Top of Supplied information

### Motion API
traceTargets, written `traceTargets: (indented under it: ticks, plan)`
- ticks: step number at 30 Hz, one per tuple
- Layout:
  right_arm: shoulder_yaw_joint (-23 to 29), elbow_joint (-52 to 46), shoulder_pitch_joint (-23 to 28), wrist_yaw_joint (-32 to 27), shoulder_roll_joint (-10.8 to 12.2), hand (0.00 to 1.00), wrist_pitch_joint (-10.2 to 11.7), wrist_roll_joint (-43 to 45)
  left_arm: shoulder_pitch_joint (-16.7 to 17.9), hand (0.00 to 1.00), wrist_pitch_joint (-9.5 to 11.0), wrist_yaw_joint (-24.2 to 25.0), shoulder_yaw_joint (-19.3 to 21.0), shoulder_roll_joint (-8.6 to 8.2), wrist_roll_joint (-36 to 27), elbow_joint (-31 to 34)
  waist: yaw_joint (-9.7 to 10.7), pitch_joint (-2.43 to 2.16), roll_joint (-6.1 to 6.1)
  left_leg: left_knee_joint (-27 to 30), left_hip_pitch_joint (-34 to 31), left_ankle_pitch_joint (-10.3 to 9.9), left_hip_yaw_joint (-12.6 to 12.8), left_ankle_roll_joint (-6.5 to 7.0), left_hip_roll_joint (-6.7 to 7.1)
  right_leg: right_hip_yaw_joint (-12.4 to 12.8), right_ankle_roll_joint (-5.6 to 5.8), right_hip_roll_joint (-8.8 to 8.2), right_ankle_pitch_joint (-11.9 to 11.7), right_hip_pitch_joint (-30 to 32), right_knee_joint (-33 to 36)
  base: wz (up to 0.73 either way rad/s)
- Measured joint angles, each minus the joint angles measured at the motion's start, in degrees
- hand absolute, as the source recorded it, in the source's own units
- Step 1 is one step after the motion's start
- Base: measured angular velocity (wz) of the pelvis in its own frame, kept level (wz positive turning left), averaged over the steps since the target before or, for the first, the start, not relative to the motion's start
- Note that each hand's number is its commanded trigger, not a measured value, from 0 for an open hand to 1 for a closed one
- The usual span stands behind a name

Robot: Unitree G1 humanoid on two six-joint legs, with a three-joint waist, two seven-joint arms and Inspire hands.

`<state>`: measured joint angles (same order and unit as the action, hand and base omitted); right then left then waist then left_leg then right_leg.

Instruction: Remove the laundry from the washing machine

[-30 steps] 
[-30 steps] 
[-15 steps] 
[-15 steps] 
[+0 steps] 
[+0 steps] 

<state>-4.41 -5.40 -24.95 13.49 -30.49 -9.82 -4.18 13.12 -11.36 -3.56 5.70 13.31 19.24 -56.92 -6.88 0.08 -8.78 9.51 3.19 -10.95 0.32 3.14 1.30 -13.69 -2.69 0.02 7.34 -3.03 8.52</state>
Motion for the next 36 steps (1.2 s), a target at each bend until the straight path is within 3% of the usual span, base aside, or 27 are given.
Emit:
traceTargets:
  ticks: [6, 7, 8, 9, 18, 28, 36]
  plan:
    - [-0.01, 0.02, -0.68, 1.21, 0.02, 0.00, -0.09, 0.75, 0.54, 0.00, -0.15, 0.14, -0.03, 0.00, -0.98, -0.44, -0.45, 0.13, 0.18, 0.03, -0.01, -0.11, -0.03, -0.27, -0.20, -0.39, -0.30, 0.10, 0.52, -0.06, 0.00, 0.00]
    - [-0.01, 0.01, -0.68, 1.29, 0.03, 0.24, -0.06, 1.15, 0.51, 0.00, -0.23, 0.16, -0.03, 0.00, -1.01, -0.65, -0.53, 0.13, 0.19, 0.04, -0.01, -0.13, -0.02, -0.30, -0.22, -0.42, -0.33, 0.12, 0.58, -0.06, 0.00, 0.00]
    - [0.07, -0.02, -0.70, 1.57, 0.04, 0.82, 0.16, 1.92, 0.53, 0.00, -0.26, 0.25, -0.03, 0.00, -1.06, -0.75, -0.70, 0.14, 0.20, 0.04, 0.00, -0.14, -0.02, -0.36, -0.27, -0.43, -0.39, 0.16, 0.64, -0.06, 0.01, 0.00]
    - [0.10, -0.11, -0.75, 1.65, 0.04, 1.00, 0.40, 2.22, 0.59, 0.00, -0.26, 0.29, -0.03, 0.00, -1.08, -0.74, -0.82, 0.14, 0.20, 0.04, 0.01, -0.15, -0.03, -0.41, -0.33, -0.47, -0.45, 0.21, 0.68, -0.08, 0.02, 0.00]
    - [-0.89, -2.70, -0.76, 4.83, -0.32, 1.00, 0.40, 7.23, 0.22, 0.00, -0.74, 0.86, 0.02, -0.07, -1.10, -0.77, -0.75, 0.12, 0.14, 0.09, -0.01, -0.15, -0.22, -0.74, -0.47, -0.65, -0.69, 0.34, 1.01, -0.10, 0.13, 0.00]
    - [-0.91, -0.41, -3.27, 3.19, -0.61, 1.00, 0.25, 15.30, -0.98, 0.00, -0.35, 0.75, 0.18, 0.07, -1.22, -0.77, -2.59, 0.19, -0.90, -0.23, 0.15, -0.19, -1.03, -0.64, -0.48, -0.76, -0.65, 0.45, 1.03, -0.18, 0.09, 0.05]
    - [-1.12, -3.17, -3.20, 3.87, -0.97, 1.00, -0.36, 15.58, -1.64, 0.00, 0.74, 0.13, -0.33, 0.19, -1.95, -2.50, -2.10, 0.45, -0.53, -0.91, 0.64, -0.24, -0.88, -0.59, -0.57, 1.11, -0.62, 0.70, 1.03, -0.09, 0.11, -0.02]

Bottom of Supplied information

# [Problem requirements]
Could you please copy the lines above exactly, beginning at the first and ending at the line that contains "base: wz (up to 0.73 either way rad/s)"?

# [Problem solution]
### Motion API
traceTargets, written `traceTargets: (indented under it: ticks, plan)`
- ticks: step number at 30 Hz, one per tuple
- Layout:
  right_arm: shoulder_yaw_joint (-23 to 29), elbow_joint (-52 to 46), shoulder_pitch_joint (-23 to 28), wrist_yaw_joint (-32 to 27), shoulder_roll_joint (-10.8 to 12.2), hand (0.00 to 1.00), wrist_pitch_joint (-10.2 to 11.7), wrist_roll_joint (-43 to 45)
  left_arm: shoulder_pitch_joint (-16.7 to 17.9), hand (0.00 to 1.00), wrist_pitch_joint (-9.5 to 11.0), wrist_yaw_joint (-24.2 to 25.0), shoulder_yaw_joint (-19.3 to 21.0), shoulder_roll_joint (-8.6 to 8.2), wrist_roll_joint (-36 to 27), elbow_joint (-31 to 34)
  waist: yaw_joint (-9.7 to 10.7), pitch_joint (-2.43 to 2.16), roll_joint (-6.1 to 6.1)
  left_leg: left_knee_joint (-27 to 30), left_hip_pitch_joint (-34 to 31), left_ankle_pitch_joint (-10.3 to 9.9), left_hip_yaw_joint (-12.6 to 12.8), left_ankle_roll_joint (-6.5 to 7.0), left_hip_roll_joint (-6.7 to 7.1)
  right_leg: right_hip_yaw_joint (-12.4 to 12.8), right_ankle_roll_joint (-5.6 to 5.8), right_hip_roll_joint (-8.8 to 8.2), right_ankle_pitch_joint (-11.9 to 11.7), right_hip_pitch_joint (-30 to 32), right_knee_joint (-33 to 36)
  base: wz (up to 0.73 either way rad/s)

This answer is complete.